Clark said, “Well, Annie, looks like your dad packed a rod and wore women’s jewelry.”

Sam told him to stop. “It’s no time to joke.”

Clark shrugged. “Tell me when.”

Sam took the emerald to the light. “Jesus Christ!” she said again.

Annie felt carefully around the lining of the jacket; then picking up a letter opener from the table, she ripped apart its frayed silk. Long expired credit cards, drivers’ licenses, passports, all with her father’s photo but with different names, fell out onto the hall carpet. Hundred-dollar bills fell out too, fifteen of them, loose.

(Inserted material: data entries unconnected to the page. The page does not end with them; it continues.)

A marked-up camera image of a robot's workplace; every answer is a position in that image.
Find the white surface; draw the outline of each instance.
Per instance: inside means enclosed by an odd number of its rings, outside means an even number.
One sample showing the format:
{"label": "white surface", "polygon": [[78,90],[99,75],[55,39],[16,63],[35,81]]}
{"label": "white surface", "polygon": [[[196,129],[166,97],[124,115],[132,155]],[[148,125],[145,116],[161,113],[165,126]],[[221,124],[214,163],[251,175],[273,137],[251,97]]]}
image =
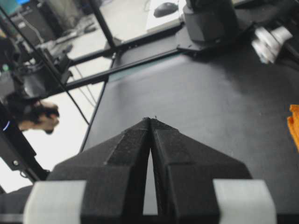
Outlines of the white surface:
{"label": "white surface", "polygon": [[[154,16],[155,9],[161,4],[171,2],[178,5],[178,11],[156,18]],[[149,15],[146,23],[146,30],[148,33],[155,32],[167,27],[175,26],[181,23],[181,16],[183,15],[183,7],[186,5],[186,0],[151,0],[149,7]]]}
{"label": "white surface", "polygon": [[276,224],[276,210],[263,180],[214,179],[220,224]]}
{"label": "white surface", "polygon": [[24,224],[80,224],[86,181],[37,182],[24,210]]}
{"label": "white surface", "polygon": [[[110,4],[101,7],[105,20],[114,36],[122,40],[128,40],[146,34],[145,25],[148,13],[143,10],[146,1],[114,0]],[[102,49],[105,46],[105,42],[106,39],[101,29],[81,36],[73,41],[73,49],[69,53],[69,57],[76,58]],[[83,76],[86,77],[107,70],[110,62],[109,59],[98,58],[80,64],[78,68]],[[71,71],[76,79],[80,78],[74,68],[71,68]],[[102,83],[90,85],[90,88],[97,99]],[[86,87],[82,89],[89,96]],[[71,94],[78,102],[83,113],[90,119],[94,108],[87,102],[79,90],[72,90]],[[47,135],[44,131],[33,130],[24,132],[24,135],[36,151],[37,161],[44,169],[52,170],[57,163],[79,152],[87,125],[65,93],[50,97],[46,101],[59,106],[60,124],[51,135]],[[6,192],[11,192],[30,184],[31,182],[22,178],[18,171],[12,172],[0,158],[0,185]]]}

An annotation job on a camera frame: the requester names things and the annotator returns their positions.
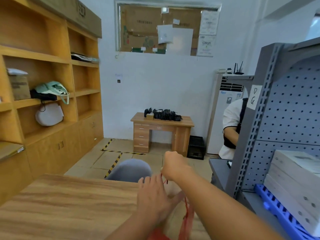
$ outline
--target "white shirt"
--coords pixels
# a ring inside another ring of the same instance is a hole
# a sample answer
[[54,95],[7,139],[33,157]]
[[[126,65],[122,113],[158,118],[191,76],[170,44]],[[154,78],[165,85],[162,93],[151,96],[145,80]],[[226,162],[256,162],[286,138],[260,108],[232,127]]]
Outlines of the white shirt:
[[[242,109],[242,99],[238,99],[231,104],[225,109],[223,113],[223,129],[227,127],[237,127],[240,121],[240,113]],[[219,156],[222,159],[227,159],[227,160],[232,160],[233,156],[235,154],[235,149],[231,149],[225,145],[222,146],[222,148],[219,151]]]

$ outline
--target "wooden desk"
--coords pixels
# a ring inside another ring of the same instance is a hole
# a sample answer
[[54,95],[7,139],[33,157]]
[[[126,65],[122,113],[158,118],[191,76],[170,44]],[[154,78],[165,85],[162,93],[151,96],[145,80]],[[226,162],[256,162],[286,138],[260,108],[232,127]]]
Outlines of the wooden desk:
[[182,116],[181,121],[147,120],[144,113],[136,113],[131,119],[133,122],[133,150],[135,152],[149,152],[151,143],[150,130],[171,131],[172,151],[176,151],[184,157],[187,156],[191,127],[194,127],[189,116]]
[[[102,240],[136,210],[137,183],[44,174],[0,207],[0,239]],[[210,240],[195,216],[191,238]]]

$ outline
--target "black vest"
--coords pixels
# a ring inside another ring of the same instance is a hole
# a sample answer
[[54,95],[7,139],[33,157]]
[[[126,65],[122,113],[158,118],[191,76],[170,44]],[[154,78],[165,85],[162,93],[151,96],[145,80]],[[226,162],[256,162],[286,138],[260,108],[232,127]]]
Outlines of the black vest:
[[[240,120],[239,120],[239,124],[237,126],[237,129],[235,130],[238,134],[240,133],[240,130],[241,130],[241,124],[242,124],[243,116],[245,115],[247,103],[248,103],[248,98],[243,98],[242,99],[242,109],[241,109],[241,112],[240,112]],[[223,144],[226,147],[229,147],[231,149],[235,149],[236,148],[236,146],[234,144],[232,144],[232,142],[229,141],[229,139],[226,138],[224,135],[223,135],[223,139],[224,139],[224,143]]]

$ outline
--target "blue plastic pallet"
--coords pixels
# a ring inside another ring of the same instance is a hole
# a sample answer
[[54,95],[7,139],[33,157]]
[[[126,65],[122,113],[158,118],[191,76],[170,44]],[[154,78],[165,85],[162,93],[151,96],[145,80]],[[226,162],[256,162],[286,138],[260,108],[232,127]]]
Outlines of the blue plastic pallet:
[[320,240],[311,236],[264,185],[257,184],[254,190],[262,198],[263,206],[278,218],[292,240]]

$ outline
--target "black plastic crate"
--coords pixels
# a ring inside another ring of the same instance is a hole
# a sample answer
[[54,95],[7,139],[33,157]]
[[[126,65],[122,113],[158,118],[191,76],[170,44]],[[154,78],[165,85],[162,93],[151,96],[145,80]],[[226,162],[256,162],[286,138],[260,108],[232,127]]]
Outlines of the black plastic crate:
[[206,146],[203,137],[190,136],[188,146],[188,158],[203,160],[206,154]]

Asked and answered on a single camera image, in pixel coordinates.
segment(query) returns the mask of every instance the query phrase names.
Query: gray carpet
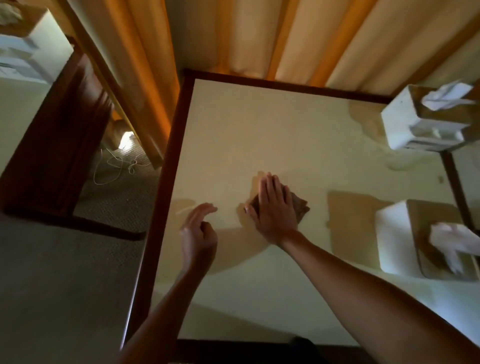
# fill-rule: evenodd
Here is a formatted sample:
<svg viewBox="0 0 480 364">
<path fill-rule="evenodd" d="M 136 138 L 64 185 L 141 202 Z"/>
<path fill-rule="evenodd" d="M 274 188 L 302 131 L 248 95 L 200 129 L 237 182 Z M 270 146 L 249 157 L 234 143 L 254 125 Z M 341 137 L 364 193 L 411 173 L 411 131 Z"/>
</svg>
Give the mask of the gray carpet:
<svg viewBox="0 0 480 364">
<path fill-rule="evenodd" d="M 128 152 L 114 152 L 126 160 L 138 153 L 136 142 Z M 106 164 L 110 154 L 103 157 L 97 182 L 118 173 Z M 140 156 L 138 162 L 147 159 Z M 101 186 L 90 176 L 75 214 L 146 230 L 159 171 L 134 169 L 132 175 L 124 168 L 116 181 Z M 110 363 L 119 349 L 143 247 L 144 242 L 0 221 L 0 363 Z"/>
</svg>

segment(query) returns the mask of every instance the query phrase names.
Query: finger
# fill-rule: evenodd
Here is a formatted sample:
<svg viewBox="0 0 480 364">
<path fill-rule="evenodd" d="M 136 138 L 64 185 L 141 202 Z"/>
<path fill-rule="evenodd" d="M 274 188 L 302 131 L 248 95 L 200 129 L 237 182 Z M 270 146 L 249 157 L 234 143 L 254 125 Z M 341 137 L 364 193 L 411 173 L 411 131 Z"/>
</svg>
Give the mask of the finger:
<svg viewBox="0 0 480 364">
<path fill-rule="evenodd" d="M 267 193 L 268 193 L 268 201 L 276 202 L 275 188 L 273 187 L 273 179 L 272 179 L 272 174 L 270 172 L 267 174 Z"/>
<path fill-rule="evenodd" d="M 290 191 L 288 186 L 285 186 L 285 202 L 288 206 L 293 206 L 292 191 Z"/>
<path fill-rule="evenodd" d="M 267 178 L 262 177 L 258 182 L 258 201 L 261 205 L 268 204 Z"/>
<path fill-rule="evenodd" d="M 248 216 L 253 220 L 255 226 L 260 225 L 260 219 L 258 219 L 257 212 L 255 209 L 252 207 L 252 205 L 246 205 L 245 206 L 245 211 L 247 211 Z"/>
<path fill-rule="evenodd" d="M 209 222 L 202 221 L 200 224 L 200 229 L 204 233 L 205 240 L 216 239 L 216 232 Z"/>
<path fill-rule="evenodd" d="M 284 202 L 285 200 L 283 198 L 282 184 L 280 183 L 280 179 L 278 178 L 277 175 L 273 176 L 273 184 L 275 187 L 276 199 L 279 202 Z"/>
<path fill-rule="evenodd" d="M 187 224 L 191 226 L 200 226 L 200 223 L 203 221 L 205 216 L 216 212 L 218 208 L 213 206 L 213 204 L 201 204 L 194 208 L 187 218 Z"/>
</svg>

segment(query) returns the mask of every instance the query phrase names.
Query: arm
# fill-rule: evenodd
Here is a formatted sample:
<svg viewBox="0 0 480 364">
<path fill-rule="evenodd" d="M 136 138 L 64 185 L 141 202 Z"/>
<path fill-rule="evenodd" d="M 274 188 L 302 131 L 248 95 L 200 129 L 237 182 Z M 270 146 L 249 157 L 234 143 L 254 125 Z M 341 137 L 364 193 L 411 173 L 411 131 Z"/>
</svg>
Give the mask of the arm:
<svg viewBox="0 0 480 364">
<path fill-rule="evenodd" d="M 217 210 L 202 204 L 181 229 L 184 265 L 177 280 L 155 310 L 120 352 L 119 364 L 168 363 L 188 306 L 216 253 L 217 236 L 203 219 Z"/>
<path fill-rule="evenodd" d="M 379 363 L 473 363 L 480 349 L 396 286 L 312 244 L 297 229 L 291 193 L 270 174 L 260 181 L 260 214 L 247 213 L 265 238 L 300 266 L 341 324 Z"/>
</svg>

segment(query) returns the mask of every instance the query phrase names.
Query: cable
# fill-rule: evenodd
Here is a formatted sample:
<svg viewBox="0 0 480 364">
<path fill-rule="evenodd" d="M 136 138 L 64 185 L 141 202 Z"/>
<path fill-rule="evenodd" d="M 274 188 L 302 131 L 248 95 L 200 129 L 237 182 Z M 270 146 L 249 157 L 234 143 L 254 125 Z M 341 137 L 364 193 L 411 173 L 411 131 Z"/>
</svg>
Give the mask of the cable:
<svg viewBox="0 0 480 364">
<path fill-rule="evenodd" d="M 100 165 L 100 163 L 102 162 L 102 159 L 103 159 L 103 149 L 100 148 L 100 159 L 98 160 L 98 162 L 97 162 L 97 164 L 96 164 L 96 166 L 95 166 L 95 170 L 94 170 L 94 172 L 93 172 L 93 183 L 95 183 L 96 185 L 101 186 L 101 185 L 108 184 L 108 183 L 112 183 L 112 182 L 116 181 L 116 180 L 120 177 L 120 175 L 121 175 L 121 171 L 122 171 L 122 168 L 123 168 L 123 163 L 127 163 L 127 164 L 128 164 L 128 168 L 127 168 L 127 169 L 128 169 L 128 173 L 129 173 L 129 174 L 135 174 L 135 168 L 134 168 L 134 166 L 147 167 L 147 166 L 151 165 L 151 163 L 148 163 L 148 164 L 140 164 L 140 163 L 138 163 L 138 161 L 137 161 L 137 158 L 138 158 L 139 156 L 141 156 L 141 155 L 144 155 L 145 152 L 141 152 L 141 153 L 137 154 L 137 156 L 136 156 L 133 160 L 128 161 L 128 160 L 124 160 L 122 157 L 116 156 L 115 154 L 112 153 L 112 151 L 111 151 L 110 149 L 108 149 L 108 148 L 105 148 L 105 149 L 112 155 L 112 156 L 107 160 L 107 164 L 110 165 L 110 166 L 112 166 L 112 167 L 119 168 L 120 170 L 119 170 L 119 173 L 117 174 L 117 176 L 116 176 L 113 180 L 110 180 L 110 181 L 108 181 L 108 182 L 103 182 L 103 183 L 98 183 L 98 182 L 96 181 L 96 171 L 97 171 L 98 166 Z M 120 161 L 120 166 L 116 166 L 115 164 L 112 164 L 112 163 L 110 162 L 112 159 L 119 160 L 119 161 Z"/>
</svg>

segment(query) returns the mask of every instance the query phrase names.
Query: hand
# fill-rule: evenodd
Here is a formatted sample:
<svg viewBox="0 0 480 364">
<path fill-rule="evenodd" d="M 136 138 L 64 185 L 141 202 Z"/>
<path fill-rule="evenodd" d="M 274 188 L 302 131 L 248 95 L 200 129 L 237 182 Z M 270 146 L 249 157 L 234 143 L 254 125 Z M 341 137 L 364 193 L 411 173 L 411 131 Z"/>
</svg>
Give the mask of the hand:
<svg viewBox="0 0 480 364">
<path fill-rule="evenodd" d="M 216 253 L 217 235 L 212 225 L 203 221 L 206 215 L 218 209 L 212 204 L 201 204 L 188 214 L 180 233 L 183 236 L 183 270 L 206 274 Z"/>
<path fill-rule="evenodd" d="M 269 243 L 282 247 L 286 233 L 298 230 L 292 193 L 288 186 L 285 186 L 284 198 L 278 176 L 268 173 L 259 181 L 258 198 L 260 202 L 259 216 L 251 205 L 245 207 L 247 214 Z"/>
</svg>

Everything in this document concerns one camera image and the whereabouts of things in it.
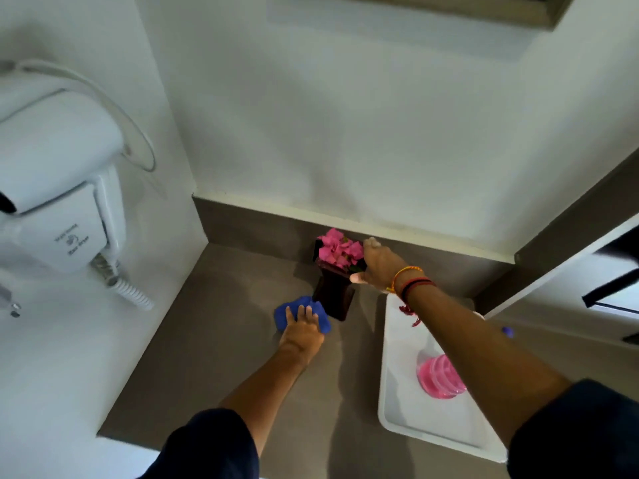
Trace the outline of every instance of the pink glass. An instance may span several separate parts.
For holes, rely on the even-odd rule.
[[[436,399],[448,400],[466,391],[466,385],[445,354],[430,358],[419,366],[417,379],[424,391]]]

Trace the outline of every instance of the person's left hand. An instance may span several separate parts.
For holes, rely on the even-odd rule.
[[[291,308],[286,308],[286,329],[280,339],[279,349],[300,354],[304,366],[307,366],[313,356],[324,343],[324,335],[320,332],[319,317],[313,314],[310,306],[297,308],[297,321],[293,317]]]

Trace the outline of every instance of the pink container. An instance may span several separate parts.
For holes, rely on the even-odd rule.
[[[417,379],[424,391],[436,399],[451,399],[466,391],[466,385],[445,354],[430,358],[419,366]]]

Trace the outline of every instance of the white tray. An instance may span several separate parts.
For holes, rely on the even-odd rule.
[[[399,310],[394,294],[386,302],[384,351],[379,386],[379,421],[387,430],[506,462],[506,448],[468,392],[450,400],[430,397],[419,385],[417,366],[442,349],[424,325]]]

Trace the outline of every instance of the dark shirt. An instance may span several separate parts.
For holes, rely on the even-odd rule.
[[[173,432],[140,479],[258,479],[259,466],[242,419],[215,409]],[[513,479],[639,478],[639,403],[580,381],[515,433],[507,469]]]

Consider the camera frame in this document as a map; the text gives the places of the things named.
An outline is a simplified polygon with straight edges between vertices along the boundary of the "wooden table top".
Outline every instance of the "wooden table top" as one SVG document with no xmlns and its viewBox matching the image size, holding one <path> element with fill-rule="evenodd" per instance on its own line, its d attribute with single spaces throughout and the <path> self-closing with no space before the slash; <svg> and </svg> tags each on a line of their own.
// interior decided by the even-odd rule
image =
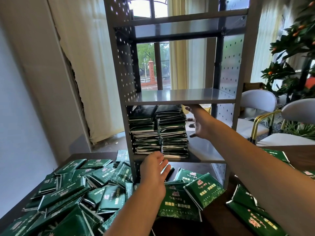
<svg viewBox="0 0 315 236">
<path fill-rule="evenodd" d="M 298 170 L 315 170 L 315 145 L 309 146 L 272 146 L 268 149 L 284 151 L 293 165 Z M 116 152 L 104 153 L 82 153 L 73 154 L 63 165 L 74 159 L 112 159 L 116 158 Z M 169 180 L 173 180 L 178 168 L 184 168 L 200 174 L 209 172 L 214 175 L 211 164 L 207 163 L 186 163 L 171 162 L 175 167 L 174 173 Z M 254 235 L 247 226 L 239 221 L 232 212 L 226 207 L 225 203 L 232 198 L 236 187 L 236 181 L 231 177 L 228 188 L 224 194 L 212 202 L 202 211 L 203 222 L 194 222 L 175 218 L 161 217 L 155 221 L 153 231 L 159 235 Z M 14 219 L 21 217 L 22 208 L 29 201 L 29 198 L 37 192 L 36 187 L 4 217 L 0 219 L 0 232 L 2 232 Z"/>
</svg>

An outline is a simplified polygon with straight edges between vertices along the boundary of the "hand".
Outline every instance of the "hand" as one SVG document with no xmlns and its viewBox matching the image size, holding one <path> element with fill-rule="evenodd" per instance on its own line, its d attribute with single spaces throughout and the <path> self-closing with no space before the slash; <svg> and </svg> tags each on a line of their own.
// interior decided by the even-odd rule
<svg viewBox="0 0 315 236">
<path fill-rule="evenodd" d="M 199 104 L 190 105 L 189 107 L 185 107 L 186 110 L 191 112 L 195 118 L 187 118 L 188 122 L 195 122 L 189 125 L 191 128 L 196 128 L 195 132 L 190 134 L 190 137 L 199 137 L 203 139 L 208 139 L 209 136 L 209 128 L 211 126 L 211 122 L 213 121 L 213 117 L 204 110 Z"/>
<path fill-rule="evenodd" d="M 156 194 L 161 201 L 166 194 L 164 181 L 167 177 L 167 174 L 171 170 L 171 165 L 168 165 L 161 174 L 161 171 L 167 164 L 168 160 L 164 159 L 163 154 L 157 151 L 148 155 L 140 165 L 140 184 L 157 190 Z"/>
</svg>

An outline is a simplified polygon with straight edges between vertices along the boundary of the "chair seat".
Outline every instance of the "chair seat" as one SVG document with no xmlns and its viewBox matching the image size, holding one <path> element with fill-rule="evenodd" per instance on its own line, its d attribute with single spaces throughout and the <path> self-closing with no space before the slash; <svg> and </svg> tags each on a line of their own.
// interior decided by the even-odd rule
<svg viewBox="0 0 315 236">
<path fill-rule="evenodd" d="M 237 121 L 236 131 L 238 134 L 242 135 L 244 138 L 250 138 L 250 135 L 252 134 L 252 130 L 253 130 L 253 125 L 254 125 L 254 122 L 239 118 Z M 262 126 L 261 124 L 258 125 L 257 136 L 262 135 L 267 132 L 269 132 L 268 128 Z"/>
<path fill-rule="evenodd" d="M 256 145 L 259 147 L 315 145 L 315 141 L 291 134 L 275 133 L 262 139 Z"/>
</svg>

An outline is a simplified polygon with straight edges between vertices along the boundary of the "chair backrest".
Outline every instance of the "chair backrest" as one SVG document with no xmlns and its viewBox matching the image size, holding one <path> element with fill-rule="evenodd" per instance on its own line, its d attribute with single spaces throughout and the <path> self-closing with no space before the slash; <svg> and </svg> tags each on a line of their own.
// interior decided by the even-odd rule
<svg viewBox="0 0 315 236">
<path fill-rule="evenodd" d="M 242 93 L 241 107 L 273 112 L 276 106 L 277 98 L 270 91 L 253 89 Z"/>
<path fill-rule="evenodd" d="M 315 98 L 296 100 L 281 110 L 283 119 L 315 124 Z"/>
</svg>

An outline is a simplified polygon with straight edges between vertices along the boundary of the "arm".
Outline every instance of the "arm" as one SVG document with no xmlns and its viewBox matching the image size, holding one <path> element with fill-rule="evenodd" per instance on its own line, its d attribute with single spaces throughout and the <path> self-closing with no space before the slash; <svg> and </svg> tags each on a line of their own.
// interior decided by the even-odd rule
<svg viewBox="0 0 315 236">
<path fill-rule="evenodd" d="M 141 182 L 104 236 L 148 236 L 165 196 L 164 180 L 171 166 L 160 152 L 147 156 L 140 166 Z"/>
<path fill-rule="evenodd" d="M 194 114 L 198 136 L 209 140 L 260 205 L 289 235 L 315 232 L 315 182 L 250 143 L 200 105 L 186 107 Z"/>
</svg>

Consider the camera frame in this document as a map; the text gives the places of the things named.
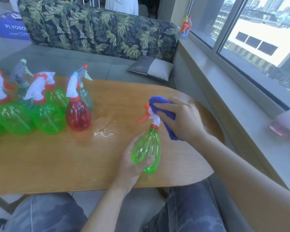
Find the tile floor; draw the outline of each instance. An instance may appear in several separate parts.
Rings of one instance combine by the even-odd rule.
[[[2,9],[11,10],[9,3],[2,3]],[[31,44],[31,41],[0,38],[0,59],[21,50]],[[83,208],[87,217],[97,206],[105,191],[70,192],[75,201]],[[3,199],[12,203],[21,195],[5,195]],[[164,201],[155,188],[133,189],[125,198],[117,221],[116,232],[136,232],[154,216],[164,205]],[[0,209],[0,218],[9,218],[9,214]]]

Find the blue box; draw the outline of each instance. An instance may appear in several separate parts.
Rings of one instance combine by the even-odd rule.
[[[11,13],[0,15],[0,37],[31,40],[21,19],[14,19]]]

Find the gray pillow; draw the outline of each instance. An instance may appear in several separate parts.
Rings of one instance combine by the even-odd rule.
[[[128,71],[153,77],[158,80],[169,81],[173,66],[172,63],[142,55],[138,61],[128,68]]]

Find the palm leaf pattern cushion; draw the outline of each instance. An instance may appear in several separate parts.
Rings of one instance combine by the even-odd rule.
[[[178,41],[176,26],[156,19],[60,0],[19,0],[18,6],[36,45],[171,62]]]

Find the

“Looks real.” Clark felt the money.

Annie shuffled through a stack of business cards, all different.

Under a lamp’s light, Sam examined the green rectangular gem. “There’s no way this
isn’t
an emerald.” She showed the stone to Annie and Clark. “You think Kim’s theory could have been true? Somehow Jack dug up a bunch of precious stones in the yard?”

Annie sneered. No, it wasn’t true, no truer than her father’s endless promises to make her a queen.

Clark noted with a wry noise that it was no wonder Jack wanted his jacket back, but why had he waited so long to get in touch?

Feeling carefully inside the jacket’s lining, Annie found a folded sheet of notepaper from a Hotel Dorado in South Beach, Miami, Florida. On it was written 678STNX211. She made a derisive noise that was an unconscious imitation of Clark’s. “Dad wants whatever these numbers are to. It’s like a computer password, or bank account, or something. He was always writing numbers down; he could never remember them.”

Sam turned the pink baseball cap around, inside out, examining it. She pointed at the faded ink scribble inside the small hatband. “Hang on. I remember seeing something written in here too. Look.”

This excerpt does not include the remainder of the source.